El Centro Nacional de natación, « Cubo de agua », uno de los lugares insignia de los Juegos Olímpicos de Beijing, fue inaugurado a finales de enero, luego de 4 años de construcción en el Parque Olímpico de la capital. El resultado sobrepasa toda expectativa. Impresiones.
Inaugurado el 28 de enero, el Centro Nacional de natación fue bautizado tres días más tarde con motivo de su primera competición internacional, en el marco del torneo preolímpico « Buena Suerte Beijing ». Situado en en el cuarto anillo, al norte, la instalación, conocida como « Cubo de agua », es una maravilla de la tecnología, bajo la firma de PTW, un gabinete australiano de arquitectura.
Descendemos del taxi frente a la puerta oeste del parque olímpico, donde se encuentran el « Cubo de agua » y el « Nido de ave », estadio faro de los Juegos Olímpicos de Beijing. Pero como esta entrada es de acceso limitado, no nos queda más remedio que hacer un rodeo atravesando el viento glacial para llegar a la puerta opuesta, ya que el pasaje que conecta ambas puertas está aún bajo construcción, repleto de barras de metal y otros materiales.
En lo concerniente a la estética de este edificio, el azul de la membrana exterior intenta rivalizar con el azul del capitalino cielo invernal. Una vez en el interior, un ligero olor a cloro se apodera del blanco recinto: columnas, tabiques y paredes le hacen juego a la opacidad, translucidez y transparencia de los cristales puntuados con mosaicos de colores acidulados. Una escalera en forma de caracol, cuya entrada esta obstaculizada por una cartel, conduce a una cafetería. Todo inundado de luz.

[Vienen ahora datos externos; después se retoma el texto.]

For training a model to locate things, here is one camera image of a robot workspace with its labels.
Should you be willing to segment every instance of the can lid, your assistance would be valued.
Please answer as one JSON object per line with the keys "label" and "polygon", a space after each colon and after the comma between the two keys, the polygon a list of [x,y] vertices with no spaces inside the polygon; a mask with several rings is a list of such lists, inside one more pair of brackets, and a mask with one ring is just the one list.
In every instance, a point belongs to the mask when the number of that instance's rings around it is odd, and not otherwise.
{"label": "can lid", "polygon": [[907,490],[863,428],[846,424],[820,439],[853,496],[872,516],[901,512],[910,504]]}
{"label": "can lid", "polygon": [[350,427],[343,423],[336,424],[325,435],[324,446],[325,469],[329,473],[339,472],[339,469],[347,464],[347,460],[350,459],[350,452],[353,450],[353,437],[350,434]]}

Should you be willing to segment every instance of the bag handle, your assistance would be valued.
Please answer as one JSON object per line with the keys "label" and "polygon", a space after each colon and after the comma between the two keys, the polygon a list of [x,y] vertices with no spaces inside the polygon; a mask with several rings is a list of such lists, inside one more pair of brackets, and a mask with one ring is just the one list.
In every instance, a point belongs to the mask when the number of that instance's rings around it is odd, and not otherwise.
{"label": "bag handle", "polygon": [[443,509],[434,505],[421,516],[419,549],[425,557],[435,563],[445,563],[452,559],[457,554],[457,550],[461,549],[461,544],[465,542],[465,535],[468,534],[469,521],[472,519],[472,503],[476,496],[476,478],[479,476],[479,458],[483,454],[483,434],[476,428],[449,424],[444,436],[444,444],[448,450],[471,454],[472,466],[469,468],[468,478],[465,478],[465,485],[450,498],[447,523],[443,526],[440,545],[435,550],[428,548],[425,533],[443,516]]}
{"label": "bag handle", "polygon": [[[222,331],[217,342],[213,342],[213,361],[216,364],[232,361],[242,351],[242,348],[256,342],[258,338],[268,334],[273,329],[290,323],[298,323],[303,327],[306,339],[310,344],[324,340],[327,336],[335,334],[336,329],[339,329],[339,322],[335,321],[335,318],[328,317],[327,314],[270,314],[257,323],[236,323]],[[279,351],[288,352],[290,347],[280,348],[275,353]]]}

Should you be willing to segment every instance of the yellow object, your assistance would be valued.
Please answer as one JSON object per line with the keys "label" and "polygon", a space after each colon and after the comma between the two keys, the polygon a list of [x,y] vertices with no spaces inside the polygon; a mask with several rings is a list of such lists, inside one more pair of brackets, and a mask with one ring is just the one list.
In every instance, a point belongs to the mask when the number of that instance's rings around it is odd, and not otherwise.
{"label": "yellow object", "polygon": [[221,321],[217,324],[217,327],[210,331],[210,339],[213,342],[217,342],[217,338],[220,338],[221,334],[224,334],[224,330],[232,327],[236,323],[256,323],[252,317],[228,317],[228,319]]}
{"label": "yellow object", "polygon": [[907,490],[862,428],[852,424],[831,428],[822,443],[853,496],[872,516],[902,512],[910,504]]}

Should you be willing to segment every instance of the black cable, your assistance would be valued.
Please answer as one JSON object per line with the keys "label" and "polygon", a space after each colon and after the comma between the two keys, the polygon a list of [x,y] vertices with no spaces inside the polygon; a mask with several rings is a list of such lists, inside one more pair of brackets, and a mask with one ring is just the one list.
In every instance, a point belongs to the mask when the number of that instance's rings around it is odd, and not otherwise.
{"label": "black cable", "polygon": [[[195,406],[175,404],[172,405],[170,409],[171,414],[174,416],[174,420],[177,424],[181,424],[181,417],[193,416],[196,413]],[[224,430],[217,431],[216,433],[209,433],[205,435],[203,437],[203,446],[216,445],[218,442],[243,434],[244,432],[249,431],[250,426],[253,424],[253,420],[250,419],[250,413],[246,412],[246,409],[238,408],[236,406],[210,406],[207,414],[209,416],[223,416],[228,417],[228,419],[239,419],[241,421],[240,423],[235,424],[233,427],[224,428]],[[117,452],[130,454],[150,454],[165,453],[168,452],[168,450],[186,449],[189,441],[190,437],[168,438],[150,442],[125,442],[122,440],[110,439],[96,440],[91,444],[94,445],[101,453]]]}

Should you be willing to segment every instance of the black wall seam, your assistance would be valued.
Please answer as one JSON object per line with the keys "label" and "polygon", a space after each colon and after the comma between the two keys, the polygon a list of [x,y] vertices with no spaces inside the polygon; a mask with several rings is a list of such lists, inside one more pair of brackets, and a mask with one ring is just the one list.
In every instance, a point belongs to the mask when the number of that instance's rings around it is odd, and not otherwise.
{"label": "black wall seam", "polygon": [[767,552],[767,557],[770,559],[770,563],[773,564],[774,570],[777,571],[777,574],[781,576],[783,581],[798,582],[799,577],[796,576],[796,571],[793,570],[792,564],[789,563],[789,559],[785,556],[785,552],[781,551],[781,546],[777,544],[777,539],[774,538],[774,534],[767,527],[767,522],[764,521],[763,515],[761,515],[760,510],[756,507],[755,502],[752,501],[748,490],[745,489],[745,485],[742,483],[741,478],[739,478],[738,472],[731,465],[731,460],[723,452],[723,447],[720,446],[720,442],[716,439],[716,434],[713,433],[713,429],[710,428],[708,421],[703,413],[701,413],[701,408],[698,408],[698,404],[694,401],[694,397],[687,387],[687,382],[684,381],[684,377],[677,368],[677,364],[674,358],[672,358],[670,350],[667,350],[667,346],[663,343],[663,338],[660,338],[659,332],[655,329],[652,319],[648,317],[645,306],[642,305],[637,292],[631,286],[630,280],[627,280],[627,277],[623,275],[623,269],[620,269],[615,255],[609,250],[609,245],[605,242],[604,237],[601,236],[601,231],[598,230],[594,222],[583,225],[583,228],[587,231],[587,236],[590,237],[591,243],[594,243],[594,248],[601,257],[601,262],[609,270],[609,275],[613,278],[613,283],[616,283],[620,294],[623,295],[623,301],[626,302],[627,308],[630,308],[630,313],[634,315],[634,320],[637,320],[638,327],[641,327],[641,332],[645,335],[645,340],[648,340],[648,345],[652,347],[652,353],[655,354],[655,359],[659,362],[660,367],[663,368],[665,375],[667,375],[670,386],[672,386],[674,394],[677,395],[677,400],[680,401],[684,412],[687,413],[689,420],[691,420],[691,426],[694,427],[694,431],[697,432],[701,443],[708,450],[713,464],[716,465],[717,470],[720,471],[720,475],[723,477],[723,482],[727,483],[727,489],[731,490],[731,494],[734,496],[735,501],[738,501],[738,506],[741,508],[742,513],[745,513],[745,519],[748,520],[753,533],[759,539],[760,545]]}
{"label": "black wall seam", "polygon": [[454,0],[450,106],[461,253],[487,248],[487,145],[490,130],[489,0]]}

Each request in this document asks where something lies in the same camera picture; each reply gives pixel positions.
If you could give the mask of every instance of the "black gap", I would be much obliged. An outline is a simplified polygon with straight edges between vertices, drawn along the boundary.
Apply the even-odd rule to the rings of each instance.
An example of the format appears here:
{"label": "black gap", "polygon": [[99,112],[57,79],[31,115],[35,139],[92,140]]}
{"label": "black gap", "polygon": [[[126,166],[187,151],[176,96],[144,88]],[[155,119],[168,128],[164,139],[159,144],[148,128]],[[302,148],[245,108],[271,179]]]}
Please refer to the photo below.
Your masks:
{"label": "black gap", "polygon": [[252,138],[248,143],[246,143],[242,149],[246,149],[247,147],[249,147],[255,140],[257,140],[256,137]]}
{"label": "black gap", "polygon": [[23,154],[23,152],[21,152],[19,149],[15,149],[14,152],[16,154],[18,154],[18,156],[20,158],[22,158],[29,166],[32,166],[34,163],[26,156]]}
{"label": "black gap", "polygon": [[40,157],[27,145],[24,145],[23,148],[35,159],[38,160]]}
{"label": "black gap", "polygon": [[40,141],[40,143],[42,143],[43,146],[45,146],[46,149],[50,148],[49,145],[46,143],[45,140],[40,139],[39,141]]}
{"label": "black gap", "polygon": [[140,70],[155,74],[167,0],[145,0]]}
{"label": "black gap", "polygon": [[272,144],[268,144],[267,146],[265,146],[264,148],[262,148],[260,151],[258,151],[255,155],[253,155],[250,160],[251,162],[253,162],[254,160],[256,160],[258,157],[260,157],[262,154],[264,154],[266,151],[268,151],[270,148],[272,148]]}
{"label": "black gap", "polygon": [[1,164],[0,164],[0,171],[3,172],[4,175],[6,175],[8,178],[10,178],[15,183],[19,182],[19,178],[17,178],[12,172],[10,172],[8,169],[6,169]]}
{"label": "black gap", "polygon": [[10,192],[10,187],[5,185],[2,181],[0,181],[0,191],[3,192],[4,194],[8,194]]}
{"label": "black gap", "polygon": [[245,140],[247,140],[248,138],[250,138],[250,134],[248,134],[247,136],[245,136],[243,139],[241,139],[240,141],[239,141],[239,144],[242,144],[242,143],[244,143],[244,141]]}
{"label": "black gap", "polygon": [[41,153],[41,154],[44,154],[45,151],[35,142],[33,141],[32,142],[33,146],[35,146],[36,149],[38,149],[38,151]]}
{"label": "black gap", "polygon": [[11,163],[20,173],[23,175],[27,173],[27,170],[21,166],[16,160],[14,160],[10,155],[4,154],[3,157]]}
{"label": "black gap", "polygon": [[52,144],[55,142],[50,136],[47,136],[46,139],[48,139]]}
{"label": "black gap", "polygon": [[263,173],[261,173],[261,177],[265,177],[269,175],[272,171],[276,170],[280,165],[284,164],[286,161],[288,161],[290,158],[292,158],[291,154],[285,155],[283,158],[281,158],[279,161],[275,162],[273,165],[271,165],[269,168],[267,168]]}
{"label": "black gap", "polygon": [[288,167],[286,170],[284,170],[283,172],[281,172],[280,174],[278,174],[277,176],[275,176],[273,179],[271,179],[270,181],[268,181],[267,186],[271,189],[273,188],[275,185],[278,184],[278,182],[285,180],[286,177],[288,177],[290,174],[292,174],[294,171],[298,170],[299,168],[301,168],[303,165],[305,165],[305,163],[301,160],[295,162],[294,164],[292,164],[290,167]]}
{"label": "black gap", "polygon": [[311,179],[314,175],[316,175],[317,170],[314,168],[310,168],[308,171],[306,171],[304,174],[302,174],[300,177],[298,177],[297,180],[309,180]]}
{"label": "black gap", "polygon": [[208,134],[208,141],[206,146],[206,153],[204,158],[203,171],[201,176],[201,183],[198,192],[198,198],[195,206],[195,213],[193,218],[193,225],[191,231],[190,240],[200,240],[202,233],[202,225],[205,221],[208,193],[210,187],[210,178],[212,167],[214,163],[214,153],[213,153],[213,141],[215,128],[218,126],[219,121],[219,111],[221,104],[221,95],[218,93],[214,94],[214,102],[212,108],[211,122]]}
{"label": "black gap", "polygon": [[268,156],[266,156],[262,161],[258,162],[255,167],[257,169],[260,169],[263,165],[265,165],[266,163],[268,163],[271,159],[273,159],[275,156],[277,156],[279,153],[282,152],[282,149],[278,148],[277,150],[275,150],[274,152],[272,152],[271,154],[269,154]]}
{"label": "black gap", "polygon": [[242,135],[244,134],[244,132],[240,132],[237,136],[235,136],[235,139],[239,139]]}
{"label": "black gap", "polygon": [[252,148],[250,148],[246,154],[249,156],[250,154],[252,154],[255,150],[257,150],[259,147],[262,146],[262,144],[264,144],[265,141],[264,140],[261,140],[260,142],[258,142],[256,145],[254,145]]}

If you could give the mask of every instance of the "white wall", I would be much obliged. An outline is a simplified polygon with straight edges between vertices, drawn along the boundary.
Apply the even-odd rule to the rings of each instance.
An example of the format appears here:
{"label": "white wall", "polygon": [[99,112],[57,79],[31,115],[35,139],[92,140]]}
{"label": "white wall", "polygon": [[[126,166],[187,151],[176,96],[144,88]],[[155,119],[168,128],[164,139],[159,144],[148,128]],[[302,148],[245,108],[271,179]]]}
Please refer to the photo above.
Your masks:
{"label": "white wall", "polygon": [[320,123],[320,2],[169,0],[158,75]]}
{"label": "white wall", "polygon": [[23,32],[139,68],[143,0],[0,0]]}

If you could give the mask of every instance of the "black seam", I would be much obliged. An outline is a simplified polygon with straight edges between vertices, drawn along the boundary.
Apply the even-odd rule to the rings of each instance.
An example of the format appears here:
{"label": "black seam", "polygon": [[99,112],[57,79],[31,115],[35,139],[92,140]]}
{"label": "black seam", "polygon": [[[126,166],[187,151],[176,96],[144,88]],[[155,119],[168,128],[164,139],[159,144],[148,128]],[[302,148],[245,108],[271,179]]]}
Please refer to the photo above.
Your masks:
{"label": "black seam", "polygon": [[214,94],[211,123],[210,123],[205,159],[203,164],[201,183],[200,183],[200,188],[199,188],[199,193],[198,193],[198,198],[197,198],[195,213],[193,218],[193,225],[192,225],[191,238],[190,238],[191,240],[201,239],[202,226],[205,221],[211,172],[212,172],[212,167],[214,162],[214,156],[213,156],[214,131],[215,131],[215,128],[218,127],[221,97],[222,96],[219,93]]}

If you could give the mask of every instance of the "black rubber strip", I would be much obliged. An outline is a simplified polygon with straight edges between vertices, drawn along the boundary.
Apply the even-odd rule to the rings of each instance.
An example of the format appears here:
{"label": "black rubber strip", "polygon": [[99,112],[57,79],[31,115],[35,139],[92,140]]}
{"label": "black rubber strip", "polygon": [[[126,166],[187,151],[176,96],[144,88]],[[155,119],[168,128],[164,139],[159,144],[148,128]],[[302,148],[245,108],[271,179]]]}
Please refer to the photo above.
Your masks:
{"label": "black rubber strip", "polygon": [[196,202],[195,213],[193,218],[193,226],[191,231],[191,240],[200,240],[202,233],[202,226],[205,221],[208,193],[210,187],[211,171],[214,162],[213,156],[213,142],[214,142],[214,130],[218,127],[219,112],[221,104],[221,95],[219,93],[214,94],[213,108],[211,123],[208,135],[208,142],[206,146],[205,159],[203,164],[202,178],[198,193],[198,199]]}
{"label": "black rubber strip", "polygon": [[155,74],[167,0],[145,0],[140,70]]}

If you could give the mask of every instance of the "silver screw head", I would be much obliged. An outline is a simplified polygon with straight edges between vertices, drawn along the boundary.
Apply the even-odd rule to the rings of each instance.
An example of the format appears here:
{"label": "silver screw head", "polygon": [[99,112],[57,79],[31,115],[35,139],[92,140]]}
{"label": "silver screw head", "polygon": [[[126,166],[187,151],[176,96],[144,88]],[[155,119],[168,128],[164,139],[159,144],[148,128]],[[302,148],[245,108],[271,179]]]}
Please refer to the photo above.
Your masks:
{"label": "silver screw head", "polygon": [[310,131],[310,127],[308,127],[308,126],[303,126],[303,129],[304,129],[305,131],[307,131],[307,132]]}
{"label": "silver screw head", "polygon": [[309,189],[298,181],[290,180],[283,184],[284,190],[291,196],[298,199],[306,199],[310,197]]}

Este ¨cubo¨ de 177 metros de largo por 30 de alto, y con una superficie de 110 000 m², necesitó cuatro años de trabajos, y está recubierto de más de 3 000 cojines de aire de plástico transparente de diversos tamaños. Vestidos con sus chaquetas deportivas en blanco y negro, una gorra en combinación, y sus vaqueros azules, los voluntarios ayudan a los espectadores a encontrar sus asientos entre las 17 000 sillas azules, blancas y grises.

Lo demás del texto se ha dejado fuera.